I’m sure that publishing, like any other commercial, industrial or social sector, has its high spots, but generally they are reserved for the fairly tight clique that inhabits those areas. There is also a very popular writing genre involving celebrities and the world they live in. Footballers, film stars etc. have a cache that seems to excite those readers who want to delve into the lives of the glamorous and wealthy, but novelists don’t fit that category. If someone has an abiding interest in authors, literary agents, publishers, printers and booksellers then, to me, it denotes strange, almost stalking, behaviour.
Crime fiction – a genre I lean towards – does not escape. JK Rowling, a multi-millionaire based on the brilliant Harry Potter series, wrote The Silkworm. It is, as I expected, well structured, well written and has a wonderful cadence to carry the plot forward. Where it falls down is that the central ‘character’ is a dead writer, and the convoluted plot is who killed him, why and when. As the plot revolves around the deceased’s latest unpublished work the storyline ambles through a host of literary-connected characters, none of whom I found particularly enthralling or interesting!

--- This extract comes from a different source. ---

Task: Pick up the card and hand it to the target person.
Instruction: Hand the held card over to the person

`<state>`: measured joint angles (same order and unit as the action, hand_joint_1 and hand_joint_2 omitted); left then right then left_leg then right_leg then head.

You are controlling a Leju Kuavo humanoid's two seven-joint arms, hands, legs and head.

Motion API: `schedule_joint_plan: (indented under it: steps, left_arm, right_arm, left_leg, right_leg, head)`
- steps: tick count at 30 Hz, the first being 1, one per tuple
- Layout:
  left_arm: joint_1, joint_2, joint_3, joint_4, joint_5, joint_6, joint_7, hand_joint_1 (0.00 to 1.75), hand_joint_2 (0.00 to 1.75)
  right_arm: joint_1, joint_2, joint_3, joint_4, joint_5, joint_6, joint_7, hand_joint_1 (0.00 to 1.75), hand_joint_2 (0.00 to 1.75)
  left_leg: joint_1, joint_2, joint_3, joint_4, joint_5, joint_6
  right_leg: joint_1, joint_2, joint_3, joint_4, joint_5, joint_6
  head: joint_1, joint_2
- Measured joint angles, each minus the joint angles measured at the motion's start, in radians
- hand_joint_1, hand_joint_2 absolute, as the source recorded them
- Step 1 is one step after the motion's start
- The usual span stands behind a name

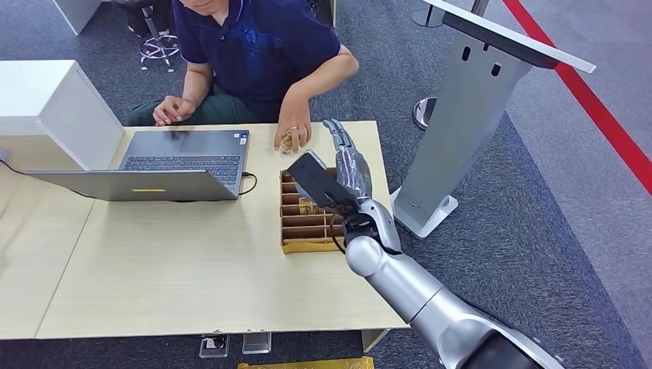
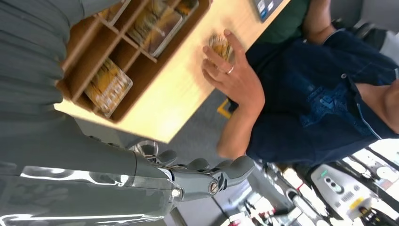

David Mitchell, a well-respected and successful author, has penned the rambling The Body Clocks, which takes the reader on a meandering journey to, among other places, Hay-on-Wye, home of possibly the world’s most famous literary festival. By famous I mean ‘well known’; I don’t mean it’s the best by a long way.
These people are taking the well-worn adage too far. They are clearly writing what they know about, but in doing so they are demonstrating a shallowness and narrow-mindedness in their lifestyles. The answer is to go out and do more research. Isn’t that what Google is for?
I write the Simon Jardine series of crime thrillers about newspapers, music, the 70s’ drug scene, journalists and provincial life in general. I don’t do ‘police procedurals’ because I am not sufficiently knowledgeable, but I admire those who are. I am convinced that Val McDermid, could carry out a full autopsy; Stephen Booth is perfectly capable of handling the role of Chief Constable of Derbyshire; my friend Mark Wright (Heartman and the soon-to-be published All Through The Night) knows all there is to know about racism in the 1960s and especially Bristol; and if there is ever a handbook required for the American FBI, there are a host of fiction writers who could step in.
I like to feel that crime and thriller writers take their readers into worlds where they are fascinated by newly discovered facts, chunks of interesting history, and characters for whom they have an immediate empathy. The minutiae of the literary publishing universe is just not that interesting.
In a bookish environment that encompasses so many differing styles, genres and talents, I am a mere novice stumbling along in search of the right words and phrases, but I am also an avid reader, so I want my authors to live up to my high expectations. That, necessarily, means writing about what I know, but I hope that what I know is a lot more interesting than a single industry or profession.